Some of the secret backends—this is a very, very small list—but Vault itself can act as encryption as a service. You can ask Vault to encrypt a certain thing; it'll return that to you. In that case, we don't store it. We just have the keys that maintain the means of encrypting and decrypting. You can also do things like manage your PKI infrastructure, generate certificates for servers to talk to each other. You could probably use that for creating certificates in Kubernetes.
Then this other thing, which I feel like I spend a lot of time discussing, is this concept of dynamic secrets. Dynamic secrets are like my slides. They're created just in time, right before you need them.
A dynamic secret is like my passwords.txt file—except nothing like that. Dynamically created the moment I need to access a database. I say, “Vault, I need to talk to this database.” Vault says, “Here’s your username, here's your password.”
Like most secrets in Vault, it has what's called a lease. It exists for a certain amount of time, and it's configurable by backend. Well, let's say it exists for an hour. In an hour, Vault will automatically revoke that database username and password. Unless, of course, I go and, try to renew it. I tell it, "Hey, I'm still using it,” but I have to check in.
The advantage there is you can give people secrets and access to things—and know that they're not going to end up in a passwords.txt file. Even if they did, it wouldn't matter because Vault already automatically expired them.
Now let's say someone is malicious and, they do a password.txt file. They keep renewing it, and you discover it. Because we have this concept of leases, an administrator can go and revoke that lease manually. Dynamic secrets are meant to be short-lived. They can live longer—they're supposed to be per-use scenarios. I'll cover that in a little bit.

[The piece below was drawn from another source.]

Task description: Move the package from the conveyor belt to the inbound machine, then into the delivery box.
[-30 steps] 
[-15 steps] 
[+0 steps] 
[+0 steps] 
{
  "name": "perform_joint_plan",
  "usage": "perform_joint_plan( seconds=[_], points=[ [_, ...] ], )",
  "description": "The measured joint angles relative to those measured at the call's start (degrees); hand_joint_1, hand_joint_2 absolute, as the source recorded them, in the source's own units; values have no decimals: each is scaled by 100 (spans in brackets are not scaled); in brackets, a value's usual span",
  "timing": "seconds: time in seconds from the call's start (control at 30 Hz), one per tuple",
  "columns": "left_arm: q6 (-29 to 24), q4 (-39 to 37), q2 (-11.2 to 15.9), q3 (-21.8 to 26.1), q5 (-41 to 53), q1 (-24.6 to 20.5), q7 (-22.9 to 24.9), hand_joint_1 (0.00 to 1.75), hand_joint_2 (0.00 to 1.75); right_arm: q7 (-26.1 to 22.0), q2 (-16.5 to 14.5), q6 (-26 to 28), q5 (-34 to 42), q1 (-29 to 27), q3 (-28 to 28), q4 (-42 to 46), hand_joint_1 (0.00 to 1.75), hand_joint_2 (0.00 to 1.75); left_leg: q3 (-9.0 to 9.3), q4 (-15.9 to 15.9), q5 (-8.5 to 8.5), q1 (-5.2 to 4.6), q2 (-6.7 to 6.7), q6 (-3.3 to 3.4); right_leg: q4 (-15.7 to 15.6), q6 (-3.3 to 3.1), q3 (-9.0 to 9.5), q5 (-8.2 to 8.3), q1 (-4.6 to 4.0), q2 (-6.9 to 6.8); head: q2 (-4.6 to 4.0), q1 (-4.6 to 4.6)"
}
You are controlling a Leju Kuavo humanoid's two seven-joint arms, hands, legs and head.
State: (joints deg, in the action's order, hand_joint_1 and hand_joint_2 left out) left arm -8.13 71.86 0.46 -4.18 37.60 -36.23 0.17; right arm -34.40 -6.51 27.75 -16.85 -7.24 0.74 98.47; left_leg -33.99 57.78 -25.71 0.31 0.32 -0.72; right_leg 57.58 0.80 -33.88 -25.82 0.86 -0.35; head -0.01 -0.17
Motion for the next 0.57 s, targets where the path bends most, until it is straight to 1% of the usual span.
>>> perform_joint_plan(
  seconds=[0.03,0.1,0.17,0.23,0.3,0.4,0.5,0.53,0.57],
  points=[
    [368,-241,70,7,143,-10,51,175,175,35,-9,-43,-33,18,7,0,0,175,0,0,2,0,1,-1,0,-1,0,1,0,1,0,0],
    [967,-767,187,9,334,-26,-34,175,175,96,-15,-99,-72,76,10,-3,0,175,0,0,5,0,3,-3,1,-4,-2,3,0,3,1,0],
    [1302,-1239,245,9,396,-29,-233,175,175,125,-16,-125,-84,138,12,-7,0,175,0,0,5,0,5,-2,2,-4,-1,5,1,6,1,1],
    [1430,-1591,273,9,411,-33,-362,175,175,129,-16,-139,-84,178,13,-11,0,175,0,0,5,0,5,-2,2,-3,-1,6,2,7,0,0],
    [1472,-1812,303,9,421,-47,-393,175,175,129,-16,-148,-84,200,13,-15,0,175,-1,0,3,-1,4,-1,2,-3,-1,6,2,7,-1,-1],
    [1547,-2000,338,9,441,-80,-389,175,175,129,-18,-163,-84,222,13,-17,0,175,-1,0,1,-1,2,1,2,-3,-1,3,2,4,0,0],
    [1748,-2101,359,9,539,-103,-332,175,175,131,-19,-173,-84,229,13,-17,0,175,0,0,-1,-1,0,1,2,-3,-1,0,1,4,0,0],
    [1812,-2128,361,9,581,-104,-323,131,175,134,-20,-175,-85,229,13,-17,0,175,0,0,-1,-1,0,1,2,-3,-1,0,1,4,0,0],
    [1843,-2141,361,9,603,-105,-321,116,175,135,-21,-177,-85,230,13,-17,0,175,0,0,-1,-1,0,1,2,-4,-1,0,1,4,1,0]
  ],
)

In review—Vault; highly available. We have a Leader/Follower set up. All requests to followers get sent to the leader. The followers don't necessarily do anything—they are hot standbys. The exceptions there being our enterprise version of Vault, which has performance nodes, and some other things like that. Those are enterprise features. I'm focusing mostly on open source today.
Everything you put into Vault is securely stored by default. We use a system of encryption keys. It's another topic called Shamir keys to generate a master key, which then stores everything in your configured backend—securely and encrypted. We have a lot of different backends, and that will be covered later.
Identity, role, and policy-driven. Your identity is scoped to certain permissions. By default, you have no permissions. You have to explicitly have policies added that give you things. The idea is to promote secure by default, meaning you can't do anything.
Then we have managed secrets, dynamically generated as they're needed and, if ignored, they get cleaned up later. All right, so really quick: What is Vault, and why should you use it? It's amazing—and it does great things. That's a quick speedrun. Let's go to the next thing.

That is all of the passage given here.